• Work item: In the lines below, output everything from the first line through the line containing "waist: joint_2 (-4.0" exactly as it is. Pictures are not part of the output.

--- Input data Enclosed Below ---

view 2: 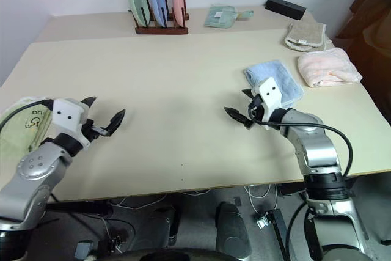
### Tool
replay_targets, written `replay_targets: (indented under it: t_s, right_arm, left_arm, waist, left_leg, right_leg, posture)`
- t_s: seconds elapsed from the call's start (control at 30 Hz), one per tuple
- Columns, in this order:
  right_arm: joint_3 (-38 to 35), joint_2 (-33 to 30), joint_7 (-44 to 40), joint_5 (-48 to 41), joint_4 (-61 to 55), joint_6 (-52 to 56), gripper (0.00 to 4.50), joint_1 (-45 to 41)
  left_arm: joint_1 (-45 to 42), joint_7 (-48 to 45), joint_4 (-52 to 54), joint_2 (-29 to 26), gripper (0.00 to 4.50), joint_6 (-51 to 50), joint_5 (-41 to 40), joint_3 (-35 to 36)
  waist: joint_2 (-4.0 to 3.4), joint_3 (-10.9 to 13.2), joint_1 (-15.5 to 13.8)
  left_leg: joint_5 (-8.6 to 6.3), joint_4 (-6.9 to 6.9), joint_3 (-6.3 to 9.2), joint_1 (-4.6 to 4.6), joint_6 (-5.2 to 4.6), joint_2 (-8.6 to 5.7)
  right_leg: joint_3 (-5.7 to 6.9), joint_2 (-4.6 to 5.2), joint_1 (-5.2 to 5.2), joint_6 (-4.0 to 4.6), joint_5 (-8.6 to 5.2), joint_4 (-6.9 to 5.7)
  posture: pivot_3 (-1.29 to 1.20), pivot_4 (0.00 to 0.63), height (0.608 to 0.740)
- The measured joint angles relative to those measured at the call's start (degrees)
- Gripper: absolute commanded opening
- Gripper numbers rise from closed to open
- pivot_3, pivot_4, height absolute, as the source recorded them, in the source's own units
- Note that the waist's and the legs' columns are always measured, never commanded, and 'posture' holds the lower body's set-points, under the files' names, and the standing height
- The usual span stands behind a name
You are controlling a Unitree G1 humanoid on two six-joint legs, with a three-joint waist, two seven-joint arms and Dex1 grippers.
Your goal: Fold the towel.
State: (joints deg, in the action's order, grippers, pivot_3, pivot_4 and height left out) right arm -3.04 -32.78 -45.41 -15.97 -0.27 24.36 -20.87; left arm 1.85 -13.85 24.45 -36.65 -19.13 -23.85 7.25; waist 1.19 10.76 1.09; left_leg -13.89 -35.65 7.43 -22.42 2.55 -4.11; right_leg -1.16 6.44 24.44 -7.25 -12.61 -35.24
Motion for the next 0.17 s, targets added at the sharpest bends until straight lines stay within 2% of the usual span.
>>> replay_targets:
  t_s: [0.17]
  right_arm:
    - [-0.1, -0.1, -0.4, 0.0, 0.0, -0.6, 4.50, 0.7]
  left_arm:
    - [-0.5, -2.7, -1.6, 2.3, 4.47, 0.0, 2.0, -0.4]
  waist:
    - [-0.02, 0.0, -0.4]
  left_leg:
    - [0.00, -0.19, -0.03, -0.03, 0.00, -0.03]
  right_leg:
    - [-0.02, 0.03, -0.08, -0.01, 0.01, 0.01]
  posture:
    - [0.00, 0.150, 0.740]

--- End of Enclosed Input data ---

• Your solution:
view 2: 
### Tool
replay_targets, written `replay_targets: (indented under it: t_s, right_arm, left_arm, waist, left_leg, right_leg, posture)`
- t_s: seconds elapsed from the call's start (control at 30 Hz), one per tuple
- Columns, in this order:
  right_arm: joint_3 (-38 to 35), joint_2 (-33 to 30), joint_7 (-44 to 40), joint_5 (-48 to 41), joint_4 (-61 to 55), joint_6 (-52 to 56), gripper (0.00 to 4.50), joint_1 (-45 to 41)
  left_arm: joint_1 (-45 to 42), joint_7 (-48 to 45), joint_4 (-52 to 54), joint_2 (-29 to 26), gripper (0.00 to 4.50), joint_6 (-51 to 50), joint_5 (-41 to 40), joint_3 (-35 to 36)
  waist: joint_2 (-4.0 to 3.4), joint_3 (-10.9 to 13.2), joint_1 (-15.5 to 13.8)

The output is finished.